(Given data Opens)
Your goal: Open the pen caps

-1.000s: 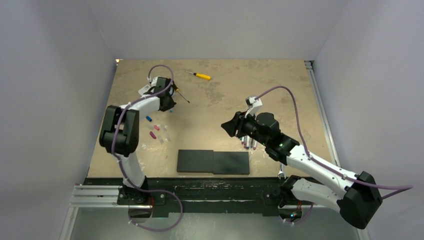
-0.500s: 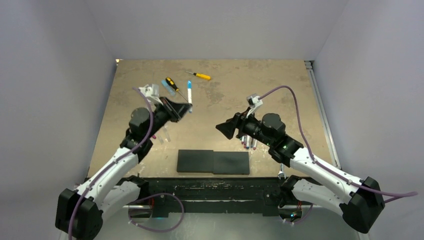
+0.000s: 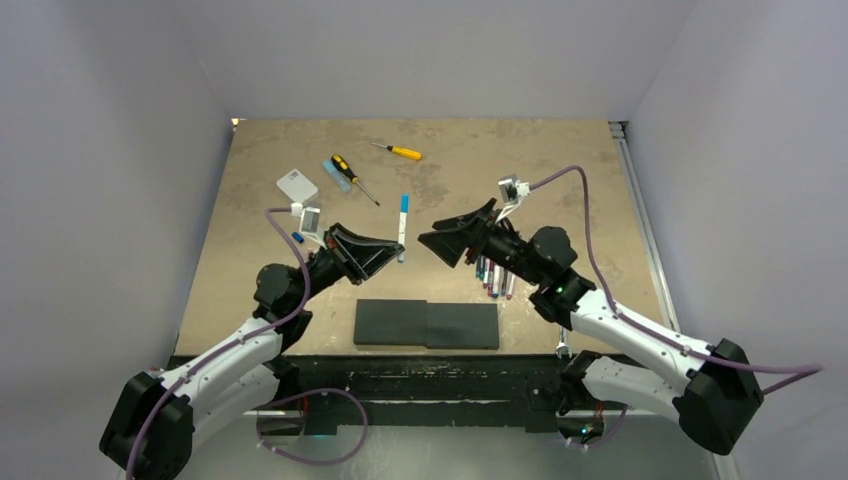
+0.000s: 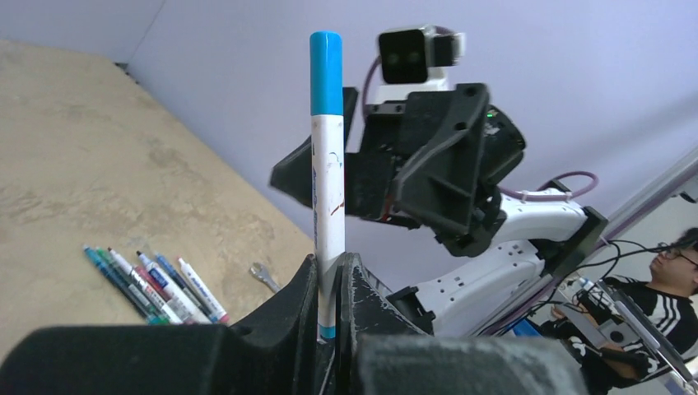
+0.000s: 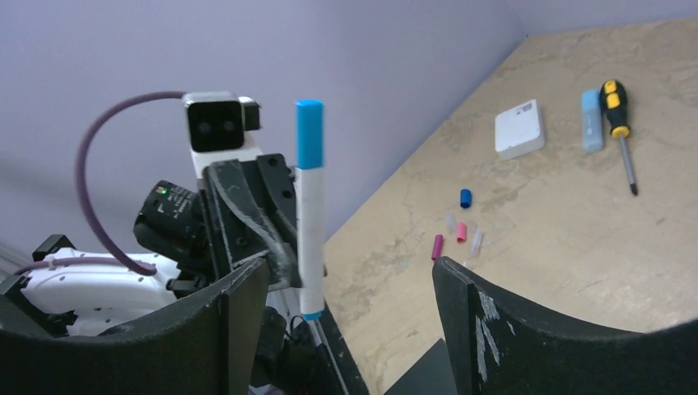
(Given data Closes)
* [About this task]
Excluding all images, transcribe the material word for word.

* [Response to the task]
Your goal: Open the pen caps

-1.000s: 
-0.500s: 
+0.000s: 
+0.000s: 
+0.000s: 

Nothing else goes with this output.